ODE TO LAIKA

Through dark primeval forests, once you led,

Watch kept on fledgling hunts in ancient days,

To safely pave our way with padded tracks,

To sense, avoid attacks and locate prey,

protect, obey, seek out, chase and retrieve,

Our wants and needs, our questions, fears and hopes,

embedded in your coat, wild sticky burrs.

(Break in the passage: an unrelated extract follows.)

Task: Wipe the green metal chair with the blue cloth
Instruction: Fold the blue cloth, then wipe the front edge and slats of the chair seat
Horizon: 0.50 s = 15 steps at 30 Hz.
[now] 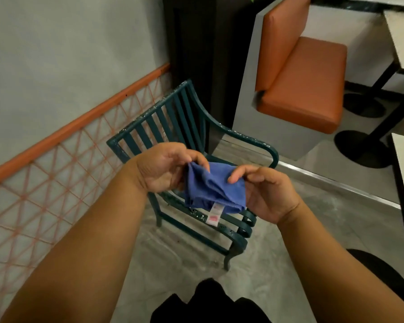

When we would search for knowledge. You went first.

 

Millenia ahead, dark skies of night,

Still frightened us, and so we called once more,

Your loyalty before, to show the way,

To navigate our dangers, blaze our trails,

To selflessly avail us in our quests,

Our voyages be blessed and sanctified,

by angels asked to fly forth in our stead,

as messengers to heaven.  You went first.

 

The first to live in glory, first to die,

To orbit in the skies above our heads,

As you re-entered, in a stream of flame,

How many gazed that night upon your path,

and gasped or laughed, a shooting star beheld,

How many as you fell, felt wondrous bliss,

Or made a wish, or shared a lover's kiss,

What hopes were gently pinned upon your fur,

wild sticky burs, that night, when you went first.

 

You lead us still, all innocence and dreams,

all selfish petty schemes, and righteous climbs,

all charity and crime, all lies and truths,

all base abuse and soothing, healing hands,

All human plans and progress we may make,

upon this earthly plain, or out beyond,

will each have gone where you first pointed us-

our beast of trust, the best of us, our friend.

the one we always send. I now attest,

Lest ever we forget, that you went first.


 (From 'Tranquility Base', a poetry reading and art show from 2019, to commemorate the 50th anniversary of the moon landing).